▸ WORK INSTRUCTION: Go through the lines below and copy any that hold the string "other".

══════════════════════════════

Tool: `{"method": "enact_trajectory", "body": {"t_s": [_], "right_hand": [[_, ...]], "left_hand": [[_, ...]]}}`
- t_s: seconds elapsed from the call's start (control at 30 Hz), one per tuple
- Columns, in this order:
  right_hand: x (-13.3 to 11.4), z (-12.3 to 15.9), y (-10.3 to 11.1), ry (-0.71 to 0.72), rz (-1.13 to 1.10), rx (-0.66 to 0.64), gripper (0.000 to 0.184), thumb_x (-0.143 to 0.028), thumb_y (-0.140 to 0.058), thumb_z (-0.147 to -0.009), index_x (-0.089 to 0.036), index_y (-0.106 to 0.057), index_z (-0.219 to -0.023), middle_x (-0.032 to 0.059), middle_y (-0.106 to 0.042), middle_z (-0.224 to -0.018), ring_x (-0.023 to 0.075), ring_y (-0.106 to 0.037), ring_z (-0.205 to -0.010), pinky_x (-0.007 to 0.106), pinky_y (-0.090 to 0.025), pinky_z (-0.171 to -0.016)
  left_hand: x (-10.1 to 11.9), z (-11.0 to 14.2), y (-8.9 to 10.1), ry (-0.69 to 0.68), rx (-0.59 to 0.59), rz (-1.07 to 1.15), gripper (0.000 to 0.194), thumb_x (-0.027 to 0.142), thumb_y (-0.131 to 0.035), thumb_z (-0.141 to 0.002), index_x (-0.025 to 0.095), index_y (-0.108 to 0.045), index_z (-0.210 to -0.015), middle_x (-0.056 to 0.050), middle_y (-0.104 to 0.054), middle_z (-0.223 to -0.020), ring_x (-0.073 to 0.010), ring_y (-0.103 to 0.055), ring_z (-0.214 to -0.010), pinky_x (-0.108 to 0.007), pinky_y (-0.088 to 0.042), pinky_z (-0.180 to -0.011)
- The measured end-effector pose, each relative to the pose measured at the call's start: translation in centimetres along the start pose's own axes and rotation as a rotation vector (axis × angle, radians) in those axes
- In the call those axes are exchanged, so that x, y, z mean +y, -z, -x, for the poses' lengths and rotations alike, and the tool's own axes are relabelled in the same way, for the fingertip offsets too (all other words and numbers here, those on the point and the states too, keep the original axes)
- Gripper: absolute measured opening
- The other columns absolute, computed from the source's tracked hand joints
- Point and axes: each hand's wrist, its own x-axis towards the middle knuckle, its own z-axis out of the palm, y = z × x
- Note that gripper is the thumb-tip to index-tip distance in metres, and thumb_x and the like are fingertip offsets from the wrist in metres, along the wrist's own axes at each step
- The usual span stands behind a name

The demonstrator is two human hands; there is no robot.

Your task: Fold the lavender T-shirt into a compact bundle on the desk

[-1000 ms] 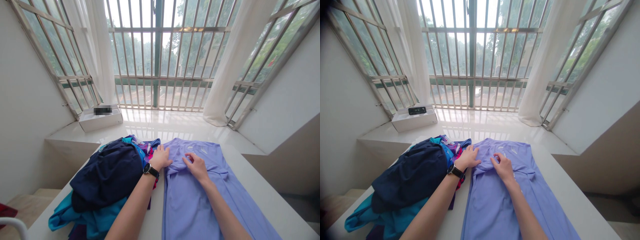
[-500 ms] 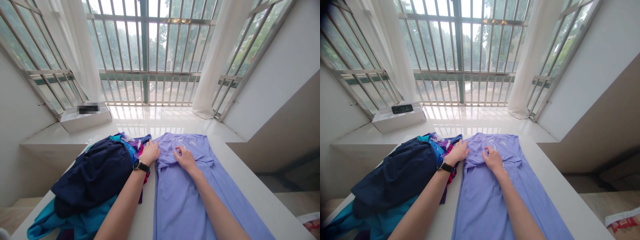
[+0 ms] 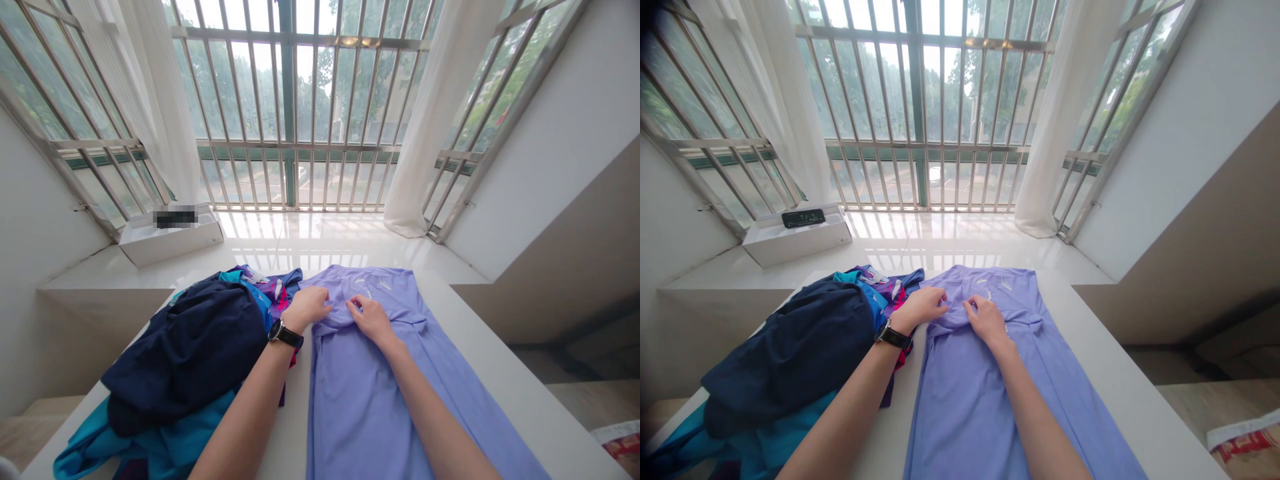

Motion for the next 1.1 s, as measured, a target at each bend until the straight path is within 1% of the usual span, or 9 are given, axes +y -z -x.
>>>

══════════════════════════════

▸ TASK ANSWER:
- In the call those axes are exchanged, so that x, y, z mean +y, -z, -x, for the poses' lengths and rotations alike, and the tool's own axes are relabelled in the same way, for the fingertip offsets too (all other words and numbers here, those on the point and the states too, keep the original axes)
- The other columns absolute, computed from the source's tracked hand joints

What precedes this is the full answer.